The task> Using the entries below, copy exactly each line from the line with "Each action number" up to and including the line with "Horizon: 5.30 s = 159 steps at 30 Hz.", with every picture left out.

Provided records>
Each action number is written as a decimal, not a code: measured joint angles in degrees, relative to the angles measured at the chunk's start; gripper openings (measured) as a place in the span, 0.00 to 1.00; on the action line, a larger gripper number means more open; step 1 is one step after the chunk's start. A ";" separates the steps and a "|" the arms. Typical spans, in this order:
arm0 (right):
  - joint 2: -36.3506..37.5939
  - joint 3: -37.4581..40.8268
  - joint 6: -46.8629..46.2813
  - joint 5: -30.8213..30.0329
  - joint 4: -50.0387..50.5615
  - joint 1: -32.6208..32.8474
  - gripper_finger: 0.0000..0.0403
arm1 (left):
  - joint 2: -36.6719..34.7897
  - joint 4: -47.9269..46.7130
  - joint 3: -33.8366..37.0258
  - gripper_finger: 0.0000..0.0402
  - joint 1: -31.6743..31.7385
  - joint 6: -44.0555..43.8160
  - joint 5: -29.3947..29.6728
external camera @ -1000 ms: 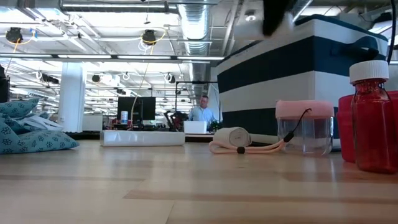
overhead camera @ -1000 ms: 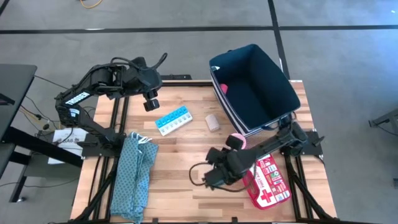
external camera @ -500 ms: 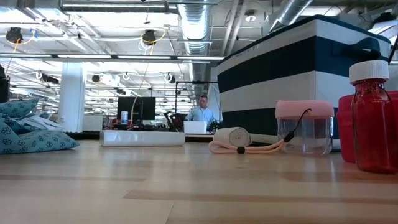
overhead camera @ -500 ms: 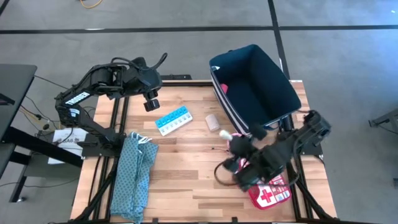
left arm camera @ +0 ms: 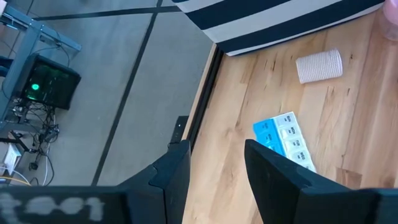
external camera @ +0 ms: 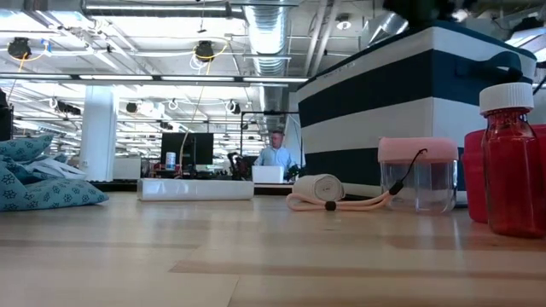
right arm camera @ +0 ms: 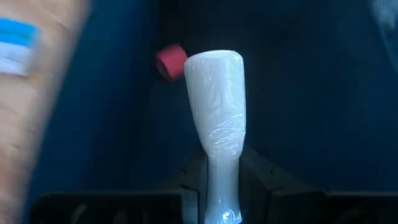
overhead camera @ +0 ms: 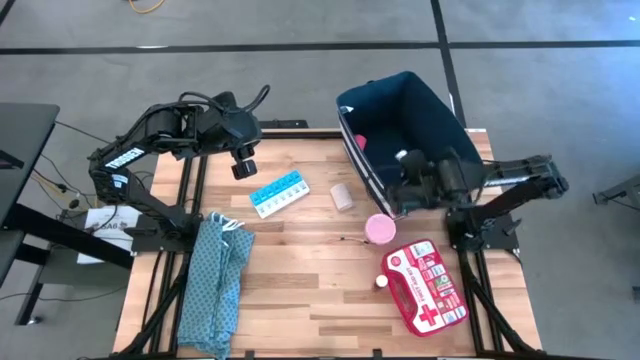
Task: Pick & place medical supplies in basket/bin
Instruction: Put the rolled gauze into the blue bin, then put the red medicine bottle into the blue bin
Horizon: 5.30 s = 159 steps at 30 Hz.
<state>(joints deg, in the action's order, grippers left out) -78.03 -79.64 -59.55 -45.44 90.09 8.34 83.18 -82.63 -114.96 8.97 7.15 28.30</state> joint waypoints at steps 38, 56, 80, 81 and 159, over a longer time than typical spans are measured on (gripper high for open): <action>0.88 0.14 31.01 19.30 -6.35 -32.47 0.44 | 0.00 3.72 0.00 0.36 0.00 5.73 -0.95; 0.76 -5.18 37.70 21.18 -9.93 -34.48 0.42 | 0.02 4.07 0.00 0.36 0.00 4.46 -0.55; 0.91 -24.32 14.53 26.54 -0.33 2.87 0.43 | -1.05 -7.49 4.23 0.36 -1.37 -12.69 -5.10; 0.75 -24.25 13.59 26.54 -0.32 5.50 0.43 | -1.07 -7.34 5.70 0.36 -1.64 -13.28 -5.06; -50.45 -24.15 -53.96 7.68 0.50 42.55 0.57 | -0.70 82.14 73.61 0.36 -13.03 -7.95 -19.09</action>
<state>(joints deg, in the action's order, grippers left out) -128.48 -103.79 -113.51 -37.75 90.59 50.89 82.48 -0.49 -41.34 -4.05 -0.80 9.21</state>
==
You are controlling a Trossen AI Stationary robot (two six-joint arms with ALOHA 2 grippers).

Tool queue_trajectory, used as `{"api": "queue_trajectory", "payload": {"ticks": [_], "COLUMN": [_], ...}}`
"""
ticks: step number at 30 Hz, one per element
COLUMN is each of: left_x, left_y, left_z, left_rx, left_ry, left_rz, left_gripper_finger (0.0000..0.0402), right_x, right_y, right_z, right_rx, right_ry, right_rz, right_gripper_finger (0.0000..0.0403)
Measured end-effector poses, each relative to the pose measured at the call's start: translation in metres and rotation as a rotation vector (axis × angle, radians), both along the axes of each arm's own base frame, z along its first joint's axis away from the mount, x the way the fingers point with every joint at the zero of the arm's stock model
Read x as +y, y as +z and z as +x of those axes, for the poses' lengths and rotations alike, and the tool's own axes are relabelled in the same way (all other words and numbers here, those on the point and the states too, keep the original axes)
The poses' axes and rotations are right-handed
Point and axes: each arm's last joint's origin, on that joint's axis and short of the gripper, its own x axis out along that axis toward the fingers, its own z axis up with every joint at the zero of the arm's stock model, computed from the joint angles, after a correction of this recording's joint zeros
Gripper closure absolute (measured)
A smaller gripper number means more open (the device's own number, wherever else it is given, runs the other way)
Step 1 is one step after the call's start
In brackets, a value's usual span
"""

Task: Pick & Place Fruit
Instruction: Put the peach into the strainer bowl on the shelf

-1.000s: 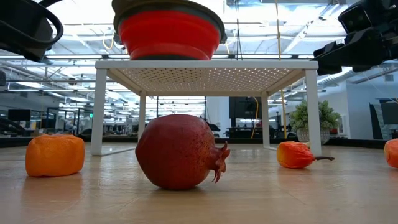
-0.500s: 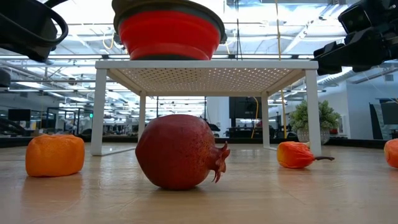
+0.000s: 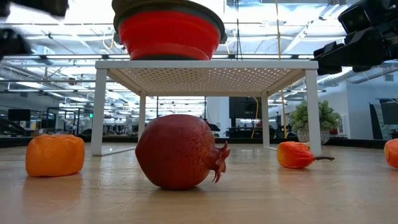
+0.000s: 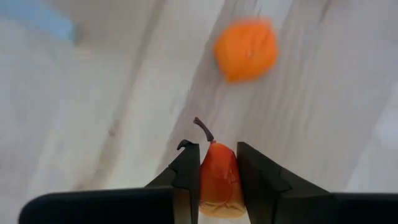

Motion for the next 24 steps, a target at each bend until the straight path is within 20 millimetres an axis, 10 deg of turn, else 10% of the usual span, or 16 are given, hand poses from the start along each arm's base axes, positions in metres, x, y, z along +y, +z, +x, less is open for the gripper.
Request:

Expected output>
Each action number is written as a decimal, not a code: measured joint angles in degrees, relative to the angles measured at the chunk's start; gripper openings (measured) as a place in the span, 0.00 to 1.00; on the action line, a larger gripper number means more open; step 1 is one step after the chunk's start. A ";" separates the steps and a "|" the arms. Typical spans, in this order:
arm0 (right):
  - joint 2: -36.3506..37.5939
  - joint 3: -37.4581..40.8268
  - joint 6: -46.8629..46.2813
  - joint 5: -30.8213..30.0329
  - joint 4: -50.0387..50.5615
  - joint 1: -32.6208..32.8474
  - gripper_finger: 0.0000..0.0403
arm1 (left):
  - joint 2: -36.6719..34.7897
  - joint 4: -47.9269..46.7130
  - joint 3: -33.8366..37.0258
  - gripper_finger: 0.0000..0.0402
  - joint 1: -31.6743..31.7385
  - joint 6: -44.0555..43.8160
  - joint 5: -29.3947..29.6728
external camera @ -1000 ms: 
overhead camera @ -1000 ms: 
external camera @ -500 ms: 
overhead camera @ -500 ms: 
left arm camera @ +0 ms: 
external camera @ +0 ms: 
right arm camera @ +0 ms: 
overhead camera @ +0 ms: 
Task: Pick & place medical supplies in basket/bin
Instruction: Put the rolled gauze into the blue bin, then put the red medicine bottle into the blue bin
Horizon: 5.30 s = 159 steps at 30 Hz.

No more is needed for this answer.